═══ RECORDS ═══

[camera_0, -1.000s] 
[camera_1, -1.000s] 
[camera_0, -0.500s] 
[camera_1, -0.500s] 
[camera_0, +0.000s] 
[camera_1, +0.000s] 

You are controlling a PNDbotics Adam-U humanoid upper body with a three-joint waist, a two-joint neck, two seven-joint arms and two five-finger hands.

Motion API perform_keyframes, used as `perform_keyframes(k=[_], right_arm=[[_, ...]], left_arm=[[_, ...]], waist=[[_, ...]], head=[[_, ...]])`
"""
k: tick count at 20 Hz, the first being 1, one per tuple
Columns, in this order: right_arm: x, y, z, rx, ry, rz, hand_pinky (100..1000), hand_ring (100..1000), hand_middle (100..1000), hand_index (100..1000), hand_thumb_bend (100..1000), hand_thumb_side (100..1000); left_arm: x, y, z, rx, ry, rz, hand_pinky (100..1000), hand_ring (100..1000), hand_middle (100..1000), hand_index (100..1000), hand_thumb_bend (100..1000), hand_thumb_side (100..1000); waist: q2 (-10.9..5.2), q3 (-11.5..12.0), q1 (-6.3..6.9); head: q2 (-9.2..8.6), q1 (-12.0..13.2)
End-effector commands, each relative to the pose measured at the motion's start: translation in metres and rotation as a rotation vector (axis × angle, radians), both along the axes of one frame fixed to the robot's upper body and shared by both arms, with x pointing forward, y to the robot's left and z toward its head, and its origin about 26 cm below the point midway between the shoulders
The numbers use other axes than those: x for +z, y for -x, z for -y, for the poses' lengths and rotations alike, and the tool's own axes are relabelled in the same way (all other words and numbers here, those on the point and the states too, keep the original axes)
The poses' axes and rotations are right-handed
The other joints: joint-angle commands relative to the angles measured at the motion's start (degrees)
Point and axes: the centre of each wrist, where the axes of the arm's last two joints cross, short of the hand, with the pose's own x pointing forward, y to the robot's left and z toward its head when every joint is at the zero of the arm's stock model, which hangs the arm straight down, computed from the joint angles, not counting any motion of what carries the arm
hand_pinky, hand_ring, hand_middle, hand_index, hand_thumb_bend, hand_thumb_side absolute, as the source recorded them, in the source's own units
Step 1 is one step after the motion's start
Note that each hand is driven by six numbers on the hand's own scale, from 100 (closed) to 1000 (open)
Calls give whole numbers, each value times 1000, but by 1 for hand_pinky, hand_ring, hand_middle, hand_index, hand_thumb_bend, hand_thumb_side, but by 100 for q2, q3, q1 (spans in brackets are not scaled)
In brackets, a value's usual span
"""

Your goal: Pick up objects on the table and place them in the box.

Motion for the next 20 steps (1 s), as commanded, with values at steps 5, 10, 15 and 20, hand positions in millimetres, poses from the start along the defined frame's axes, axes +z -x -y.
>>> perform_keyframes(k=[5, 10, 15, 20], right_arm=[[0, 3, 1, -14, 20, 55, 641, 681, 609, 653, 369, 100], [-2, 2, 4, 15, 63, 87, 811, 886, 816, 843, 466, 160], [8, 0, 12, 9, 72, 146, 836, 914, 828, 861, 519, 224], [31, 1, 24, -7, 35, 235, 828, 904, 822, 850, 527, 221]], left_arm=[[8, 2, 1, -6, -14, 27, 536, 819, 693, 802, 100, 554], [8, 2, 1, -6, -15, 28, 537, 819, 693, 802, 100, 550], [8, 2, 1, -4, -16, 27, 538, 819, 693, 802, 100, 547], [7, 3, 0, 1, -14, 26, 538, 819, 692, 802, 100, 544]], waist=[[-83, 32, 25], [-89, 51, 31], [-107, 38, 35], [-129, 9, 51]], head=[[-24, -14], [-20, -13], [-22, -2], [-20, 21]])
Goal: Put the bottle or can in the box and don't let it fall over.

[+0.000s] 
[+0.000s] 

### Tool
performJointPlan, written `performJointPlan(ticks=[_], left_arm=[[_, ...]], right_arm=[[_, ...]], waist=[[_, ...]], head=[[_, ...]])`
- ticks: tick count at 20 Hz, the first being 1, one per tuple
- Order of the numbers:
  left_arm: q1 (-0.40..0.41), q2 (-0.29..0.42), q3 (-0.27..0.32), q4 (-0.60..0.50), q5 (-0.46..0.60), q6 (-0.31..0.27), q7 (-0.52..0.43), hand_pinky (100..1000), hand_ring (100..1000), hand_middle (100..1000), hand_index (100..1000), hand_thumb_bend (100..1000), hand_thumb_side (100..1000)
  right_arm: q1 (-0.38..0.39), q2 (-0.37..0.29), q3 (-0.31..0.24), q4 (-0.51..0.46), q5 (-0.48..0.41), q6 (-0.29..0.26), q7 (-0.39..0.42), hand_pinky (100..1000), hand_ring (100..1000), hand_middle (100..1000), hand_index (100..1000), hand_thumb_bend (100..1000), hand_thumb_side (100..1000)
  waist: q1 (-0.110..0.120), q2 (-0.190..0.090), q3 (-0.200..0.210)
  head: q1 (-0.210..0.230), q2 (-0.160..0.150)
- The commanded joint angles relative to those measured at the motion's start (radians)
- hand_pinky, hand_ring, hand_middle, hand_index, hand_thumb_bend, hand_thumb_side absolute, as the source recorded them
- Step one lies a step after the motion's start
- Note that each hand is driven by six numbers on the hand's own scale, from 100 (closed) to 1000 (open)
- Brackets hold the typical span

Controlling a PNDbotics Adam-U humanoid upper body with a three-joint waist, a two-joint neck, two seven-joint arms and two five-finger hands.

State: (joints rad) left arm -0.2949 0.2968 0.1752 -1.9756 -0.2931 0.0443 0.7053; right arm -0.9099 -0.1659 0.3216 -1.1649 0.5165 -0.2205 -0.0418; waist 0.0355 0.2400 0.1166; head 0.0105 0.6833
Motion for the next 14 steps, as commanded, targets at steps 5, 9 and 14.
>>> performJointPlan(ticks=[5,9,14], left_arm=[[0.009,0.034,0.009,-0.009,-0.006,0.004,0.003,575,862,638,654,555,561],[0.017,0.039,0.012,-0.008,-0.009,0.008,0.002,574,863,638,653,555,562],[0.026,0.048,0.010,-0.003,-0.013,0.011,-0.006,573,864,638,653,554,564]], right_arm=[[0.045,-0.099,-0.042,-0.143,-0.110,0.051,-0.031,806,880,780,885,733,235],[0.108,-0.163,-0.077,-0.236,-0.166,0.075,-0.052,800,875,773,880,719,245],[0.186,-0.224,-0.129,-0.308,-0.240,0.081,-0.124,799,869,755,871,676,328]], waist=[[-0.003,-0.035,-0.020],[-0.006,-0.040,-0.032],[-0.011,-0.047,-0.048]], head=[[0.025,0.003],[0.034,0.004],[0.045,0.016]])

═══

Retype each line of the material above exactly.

[camera_0, -1.000s] 
[camera_1, -1.000s] 
[camera_0, -0.500s] 
[camera_1, -0.500s] 
[camera_0, +0.000s] 
[camera_1, +0.000s] 

You are controlling a PNDbotics Adam-U humanoid upper body with a three-joint waist, a two-joint neck, two seven-joint arms and two five-finger hands.

Motion API perform_keyframes, used as `perform_keyframes(k=[_], right_arm=[[_, ...]], left_arm=[[_, ...]], waist=[[_, ...]], head=[[_, ...]])`
"""
k: tick count at 20 Hz, the first being 1, one per tuple
Columns, in this order: right_arm: x, y, z, rx, ry, rz, hand_pinky (100..1000), hand_ring (100..1000), hand_middle (100..1000), hand_index (100..1000), hand_thumb_bend (100..1000), hand_thumb_side (100..1000); left_arm: x, y, z, rx, ry, rz, hand_pinky (100..1000), hand_ring (100..1000), hand_middle (100..1000), hand_index (100..1000), hand_thumb_bend (100..1000), hand_thumb_side (100..1000); waist: q2 (-10.9..5.2), q3 (-11.5..12.0), q1 (-6.3..6.9); head: q2 (-9.2..8.6), q1 (-12.0..13.2)
End-effector commands, each relative to the pose measured at the motion's start: translation in metres and rotation as a rotation vector (axis × angle, radians), both along the axes of one frame fixed to the robot's upper body and shared by both arms, with x pointing forward, y to the robot's left and z toward its head, and its origin about 26 cm below the point midway between the shoulders
The numbers use other axes than those: x for +z, y for -x, z for -y, for the poses' lengths and rotations alike, and the tool's own axes are relabelled in the same way (all other words and numbers here, those on the point and the states too, keep the original axes)
The poses' axes and rotations are right-handed
The other joints: joint-angle commands relative to the angles measured at the motion's start (degrees)
Point and axes: the centre of each wrist, where the axes of the arm's last two joints cross, short of the hand, with the pose's own x pointing forward, y to the robot's left and z toward its head when every joint is at the zero of the arm's stock model, which hangs the arm straight down, computed from the joint angles, not counting any motion of what carries the arm
hand_pinky, hand_ring, hand_middle, hand_index, hand_thumb_bend, hand_thumb_side absolute, as the source recorded them, in the source's own units
Step 1 is one step after the motion's start
Note that each hand is driven by six numbers on the hand's own scale, from 100 (closed) to 1000 (open)
Calls give whole numbers, each value times 1000, but by 1 for hand_pinky, hand_ring, hand_middle, hand_index, hand_thumb_bend, hand_thumb_side, but by 100 for q2, q3, q1 (spans in brackets are not scaled)
In brackets, a value's usual span
"""

Your goal: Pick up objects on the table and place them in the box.

Motion for the next 20 steps (1 s), as commanded, with values at steps 5, 10, 15 and 20, hand positions in millimetres, poses from the start along the defined frame's axes, axes +z -x -y.
>>> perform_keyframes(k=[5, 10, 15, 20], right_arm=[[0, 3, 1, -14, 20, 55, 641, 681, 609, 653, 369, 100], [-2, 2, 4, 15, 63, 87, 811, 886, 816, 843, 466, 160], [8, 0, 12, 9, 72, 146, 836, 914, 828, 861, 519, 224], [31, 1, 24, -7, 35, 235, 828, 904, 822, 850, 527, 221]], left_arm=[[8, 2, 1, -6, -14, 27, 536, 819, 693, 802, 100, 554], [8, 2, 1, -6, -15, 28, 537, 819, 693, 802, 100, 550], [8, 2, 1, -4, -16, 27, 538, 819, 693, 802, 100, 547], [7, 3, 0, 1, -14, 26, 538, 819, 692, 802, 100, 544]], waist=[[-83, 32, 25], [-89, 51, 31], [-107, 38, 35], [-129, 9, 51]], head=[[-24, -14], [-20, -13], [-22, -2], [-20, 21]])
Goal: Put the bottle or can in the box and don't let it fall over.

[+0.000s] 
[+0.000s] 

### Tool
performJointPlan, written `performJointPlan(ticks=[_], left_arm=[[_, ...]], right_arm=[[_, ...]], waist=[[_, ...]], head=[[_, ...]])`
- ticks: tick count at 20 Hz, the first being 1, one per tuple
- Order of the numbers:
  left_arm: q1 (-0.40..0.41), q2 (-0.29..0.42), q3 (-0.27..0.32), q4 (-0.60..0.50), q5 (-0.46..0.60), q6 (-0.31..0.27), q7 (-0.52..0.43), hand_pinky (100..1000), hand_ring (100..1000), hand_middle (100..1000), hand_index (100..1000), hand_thumb_bend (100..1000), hand_thumb_side (100..1000)
  right_arm: q1 (-0.38..0.39), q2 (-0.37..0.29), q3 (-0.31..0.24), q4 (-0.51..0.46), q5 (-0.48..0.41), q6 (-0.29..0.26), q7 (-0.39..0.42), hand_pinky (100..1000), hand_ring (100..1000), hand_middle (100..1000), hand_index (100..1000), hand_thumb_bend (100..1000), hand_thumb_side (100..1000)
  waist: q1 (-0.110..0.120), q2 (-0.190..0.090), q3 (-0.200..0.210)
  head: q1 (-0.210..0.230), q2 (-0.160..0.150)
- The commanded joint angles relative to those measured at the motion's start (radians)
- hand_pinky, hand_ring, hand_middle, hand_index, hand_thumb_bend, hand_thumb_side absolute, as the source recorded them
- Step one lies a step after the motion's start
- Note that each hand is driven by six numbers on the hand's own scale, from 100 (closed) to 1000 (open)
- Brackets hold the typical span

Controlling a PNDbotics Adam-U humanoid upper body with a three-joint waist, a two-joint neck, two seven-joint arms and two five-finger hands.

State: (joints rad) left arm -0.2949 0.2968 0.1752 -1.9756 -0.2931 0.0443 0.7053; right arm -0.9099 -0.1659 0.3216 -1.1649 0.5165 -0.2205 -0.0418; waist 0.0355 0.2400 0.1166; head 0.0105 0.6833
Motion for the next 14 steps, as commanded, targets at steps 5, 9 and 14.
>>> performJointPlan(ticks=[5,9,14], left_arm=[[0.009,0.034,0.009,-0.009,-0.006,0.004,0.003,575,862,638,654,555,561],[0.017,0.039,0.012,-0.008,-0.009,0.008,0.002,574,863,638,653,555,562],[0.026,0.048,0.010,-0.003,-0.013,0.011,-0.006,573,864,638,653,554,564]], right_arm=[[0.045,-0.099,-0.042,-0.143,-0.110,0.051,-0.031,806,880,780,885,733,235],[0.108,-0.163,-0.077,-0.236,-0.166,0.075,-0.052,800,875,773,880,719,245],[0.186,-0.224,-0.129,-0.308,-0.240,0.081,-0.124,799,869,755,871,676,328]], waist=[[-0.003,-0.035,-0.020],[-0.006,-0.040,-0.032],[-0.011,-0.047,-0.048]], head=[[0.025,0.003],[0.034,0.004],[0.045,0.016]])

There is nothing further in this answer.